Fase de barganha: na terceira fase do luto, há uma tentativa desesperada de reaver aquilo que foi perdido. É quando a pessoa tende a retomar um pouco de consciência e pensar o que ela pode fazer para mudar aquela situação de alguma forma.
No caso de morte, há uma tentativa de pedir a pessoa de volta para “entidades divinas” ou “forças superiores” de diferentes religiões ou seitas. Em término de relacionamento, a pessoa tende a tentar falar com o parceiro ou parceira ou ainda procurar pessoas próximas a ele ou ela para tentar encontrar uma forma de reverter a situação. Promete-se coisas, através de comportamentos ou ações futuras em troca do que se perdeu.
Fase de tristeza (ou depressão): para exemplificar as etapas do luto, é como uma escada, a primeira fase seria um degrau alto e a depressão (ou tristeza profunda) o seu degrau mais baixo. É nesta fase que a pessoa tende a assimilar muito mais a tristeza, que pode durar dias ou semanas. É aqui que a dor e o sentimento da perda são revividos diariamente nas lembranças, objetos e atitudes. Encara-se o vazio da perda e os sentimentos de solidão e tristeza profunda (depressão), pois costumam estar presentes.
Na depressão e na tristeza do luto, pode haver um afastamento de pessoas queridas e de atividades que davam algum prazer. Também pode haver alterações de sono e apetite, dependendo da personalidade do paciente. É quando o vazio da perda se transforma em lágrimas internas (lamentar) ou externas (chorar).

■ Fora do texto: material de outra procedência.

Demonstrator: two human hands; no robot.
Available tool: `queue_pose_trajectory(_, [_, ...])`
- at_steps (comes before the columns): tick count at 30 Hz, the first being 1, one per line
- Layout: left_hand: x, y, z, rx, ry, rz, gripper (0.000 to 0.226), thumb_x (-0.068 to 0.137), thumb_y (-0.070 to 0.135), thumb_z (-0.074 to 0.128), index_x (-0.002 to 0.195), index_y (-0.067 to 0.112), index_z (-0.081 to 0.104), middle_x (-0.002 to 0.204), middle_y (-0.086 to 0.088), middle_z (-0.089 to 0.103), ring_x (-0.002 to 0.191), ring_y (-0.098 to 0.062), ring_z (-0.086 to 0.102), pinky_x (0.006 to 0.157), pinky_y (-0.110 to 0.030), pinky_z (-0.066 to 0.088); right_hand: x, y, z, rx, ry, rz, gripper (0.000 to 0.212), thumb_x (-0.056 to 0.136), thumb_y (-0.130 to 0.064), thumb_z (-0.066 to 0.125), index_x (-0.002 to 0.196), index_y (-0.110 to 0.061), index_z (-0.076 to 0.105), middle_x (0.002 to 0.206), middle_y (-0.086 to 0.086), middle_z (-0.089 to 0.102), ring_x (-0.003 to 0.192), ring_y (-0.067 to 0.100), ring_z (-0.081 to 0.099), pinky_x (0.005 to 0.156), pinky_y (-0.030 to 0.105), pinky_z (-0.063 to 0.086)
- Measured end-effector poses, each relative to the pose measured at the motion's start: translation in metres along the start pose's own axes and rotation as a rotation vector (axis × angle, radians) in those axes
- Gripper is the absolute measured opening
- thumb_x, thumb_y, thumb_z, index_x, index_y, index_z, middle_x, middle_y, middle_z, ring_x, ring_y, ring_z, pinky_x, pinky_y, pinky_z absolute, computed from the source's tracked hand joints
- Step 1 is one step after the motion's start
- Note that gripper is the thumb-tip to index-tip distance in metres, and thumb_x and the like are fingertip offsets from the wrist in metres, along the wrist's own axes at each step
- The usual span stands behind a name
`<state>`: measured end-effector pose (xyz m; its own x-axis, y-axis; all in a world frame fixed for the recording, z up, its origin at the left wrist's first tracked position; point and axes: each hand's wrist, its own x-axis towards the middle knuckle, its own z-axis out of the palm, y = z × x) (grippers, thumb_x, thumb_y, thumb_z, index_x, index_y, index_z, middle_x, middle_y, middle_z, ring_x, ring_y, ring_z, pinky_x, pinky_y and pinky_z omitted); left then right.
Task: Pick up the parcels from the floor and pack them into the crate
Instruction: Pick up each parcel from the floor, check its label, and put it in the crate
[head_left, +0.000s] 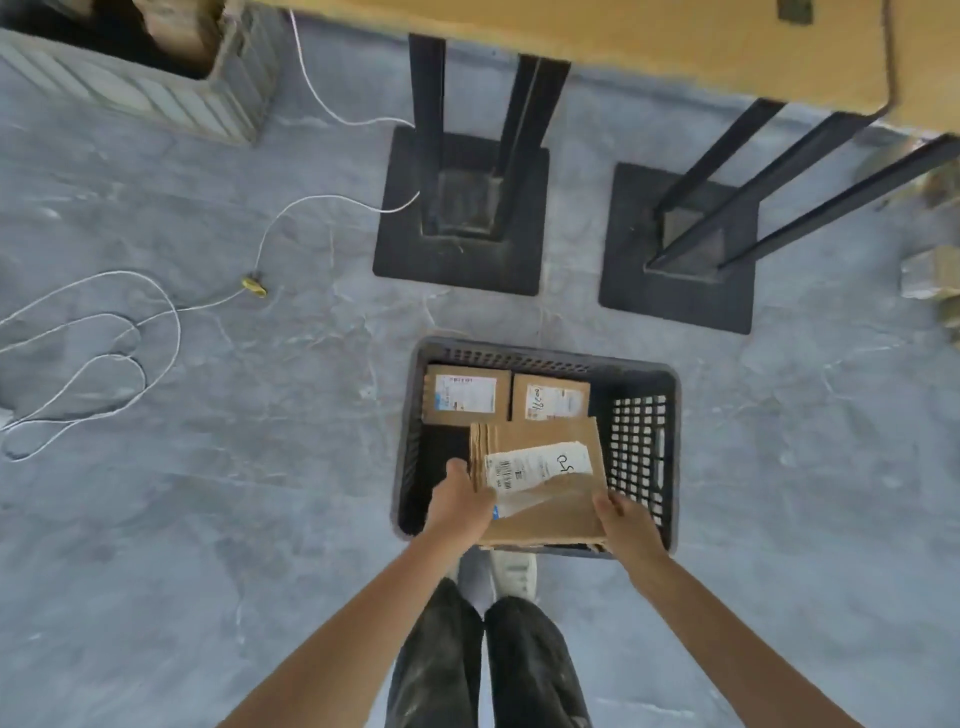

Dependendo do histórico da pessoa em processo de luto ou da proporção da perda, a ajuda profissional se torna necessária, a fim de promover melhor convivência com aquela dor e mitigar a possibilidade do surgimento de um quadro de transtorno depressivo. O apoio de amigos e familiares, de modo gentil e próximo é muito importante. Todavia, é preciso conhecer a diferença entre tristeza e depressão (tristeza profunda) e suas possíveis causas e reações bem como o tratamento dessas causas.
Fase de aceitação: considera-se como sendo a última fase do luto (psíquico e social), pois, sinaliza o momento de seguir em frente definitivamente. É quando a pessoa percebe que não vai mais conseguir voltar no tempo e ter de novo aquilo que perdeu; mas, que vai viver sua vida sem aquela importante presença ou condição social. Não esquecendo da companhia ou das coisas boas, pois, convivendo com o sentimento de perda com muito carinho na memória, mas conseguindo seguir sua vida.
É normal que mesmo após a aceitação venham lembranças, alguma tristeza momentânea, saudades; todavia, nada que paralise a pessoa. Aqui, é quando se aceita a perda de uma vez por todas e vive-se com isso. Por exemplo, como um ferimento que antes estava aberto, mas que cicatrizou e não causa dores involuntárias nem profundas, mesmo marcando presença.
Estar preparado para as perdas não é deixar de senti-las quando elas chegarem, mas é estar ciente de seus sentimentos por si mesmo e pelos outros, do seu lugar no mundo e que você é uma pessoa que segue a sua vida, colecionando lembranças e memórias, compartilhando os momentos vividos com outras pessoas.
Existem pessoas mais sensíveis ao processo de luto, mas o luto sempre vai existir e a sociedade precisa falar sobre isso, até mesmo para saber quando a pessoa deve procurar ajuda, pois esse processo pode se tornar duradouro e pesado demais, o que pode indicar uma depressão. Nessa fase, na maioria das vezes, a pessoa precisa de ajuda profissional.